== TASK STATEMENT ==
Your reply should consist of one number: how many lines below contain "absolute".

== INFORMATION SUPPLIED ==
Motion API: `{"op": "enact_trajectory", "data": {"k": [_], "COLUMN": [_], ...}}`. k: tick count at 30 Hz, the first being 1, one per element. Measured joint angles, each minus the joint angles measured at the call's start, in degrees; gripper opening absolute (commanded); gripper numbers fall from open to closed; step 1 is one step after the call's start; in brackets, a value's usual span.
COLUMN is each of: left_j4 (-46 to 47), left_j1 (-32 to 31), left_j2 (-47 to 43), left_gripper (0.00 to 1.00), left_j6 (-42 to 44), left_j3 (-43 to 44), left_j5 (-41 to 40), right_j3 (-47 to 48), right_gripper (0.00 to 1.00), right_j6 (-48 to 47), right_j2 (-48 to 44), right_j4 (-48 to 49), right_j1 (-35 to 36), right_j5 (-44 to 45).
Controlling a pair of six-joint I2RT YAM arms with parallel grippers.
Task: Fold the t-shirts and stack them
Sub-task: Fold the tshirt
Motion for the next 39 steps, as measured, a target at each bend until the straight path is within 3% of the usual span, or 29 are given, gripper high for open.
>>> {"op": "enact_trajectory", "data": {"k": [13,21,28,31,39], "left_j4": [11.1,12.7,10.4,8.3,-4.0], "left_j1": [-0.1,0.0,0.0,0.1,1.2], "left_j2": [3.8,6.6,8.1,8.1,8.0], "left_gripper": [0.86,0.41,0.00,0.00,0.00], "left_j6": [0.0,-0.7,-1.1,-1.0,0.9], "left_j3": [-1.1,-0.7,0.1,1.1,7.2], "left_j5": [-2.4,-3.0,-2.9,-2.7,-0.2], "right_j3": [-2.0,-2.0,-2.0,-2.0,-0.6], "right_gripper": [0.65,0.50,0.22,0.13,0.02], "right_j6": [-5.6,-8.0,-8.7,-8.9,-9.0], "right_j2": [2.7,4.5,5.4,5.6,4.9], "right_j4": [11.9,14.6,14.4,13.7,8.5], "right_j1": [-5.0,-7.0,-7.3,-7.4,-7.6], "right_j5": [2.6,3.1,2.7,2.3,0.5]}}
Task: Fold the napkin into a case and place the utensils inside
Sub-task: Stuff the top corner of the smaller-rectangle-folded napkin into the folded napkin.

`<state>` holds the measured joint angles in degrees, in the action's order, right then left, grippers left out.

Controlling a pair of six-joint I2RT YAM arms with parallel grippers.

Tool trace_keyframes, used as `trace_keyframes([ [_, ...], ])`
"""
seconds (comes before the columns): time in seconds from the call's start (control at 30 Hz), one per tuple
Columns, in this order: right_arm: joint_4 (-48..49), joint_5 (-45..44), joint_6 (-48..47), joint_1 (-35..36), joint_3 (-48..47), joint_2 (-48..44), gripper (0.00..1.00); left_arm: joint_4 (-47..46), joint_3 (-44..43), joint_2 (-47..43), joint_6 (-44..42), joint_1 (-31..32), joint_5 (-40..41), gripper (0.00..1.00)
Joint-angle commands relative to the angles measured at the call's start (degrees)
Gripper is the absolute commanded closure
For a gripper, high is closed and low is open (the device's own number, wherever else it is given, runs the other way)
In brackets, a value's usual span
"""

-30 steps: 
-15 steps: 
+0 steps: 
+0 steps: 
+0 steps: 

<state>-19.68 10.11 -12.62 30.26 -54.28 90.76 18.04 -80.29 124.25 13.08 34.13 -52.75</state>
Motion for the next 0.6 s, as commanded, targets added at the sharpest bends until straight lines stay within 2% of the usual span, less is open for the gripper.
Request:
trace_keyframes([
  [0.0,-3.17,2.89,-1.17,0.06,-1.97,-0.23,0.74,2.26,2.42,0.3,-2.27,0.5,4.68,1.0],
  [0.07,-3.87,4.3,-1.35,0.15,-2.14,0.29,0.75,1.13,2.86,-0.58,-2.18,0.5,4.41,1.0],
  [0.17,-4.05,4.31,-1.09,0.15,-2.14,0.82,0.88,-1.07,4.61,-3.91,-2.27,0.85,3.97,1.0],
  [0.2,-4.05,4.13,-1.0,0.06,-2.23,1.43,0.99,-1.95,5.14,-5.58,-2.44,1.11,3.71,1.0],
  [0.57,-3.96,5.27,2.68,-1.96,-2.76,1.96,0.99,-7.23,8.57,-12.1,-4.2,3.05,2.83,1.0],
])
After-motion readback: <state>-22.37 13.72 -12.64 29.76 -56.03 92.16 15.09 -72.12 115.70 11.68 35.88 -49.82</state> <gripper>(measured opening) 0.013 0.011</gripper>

== ANSWER AREA ==
2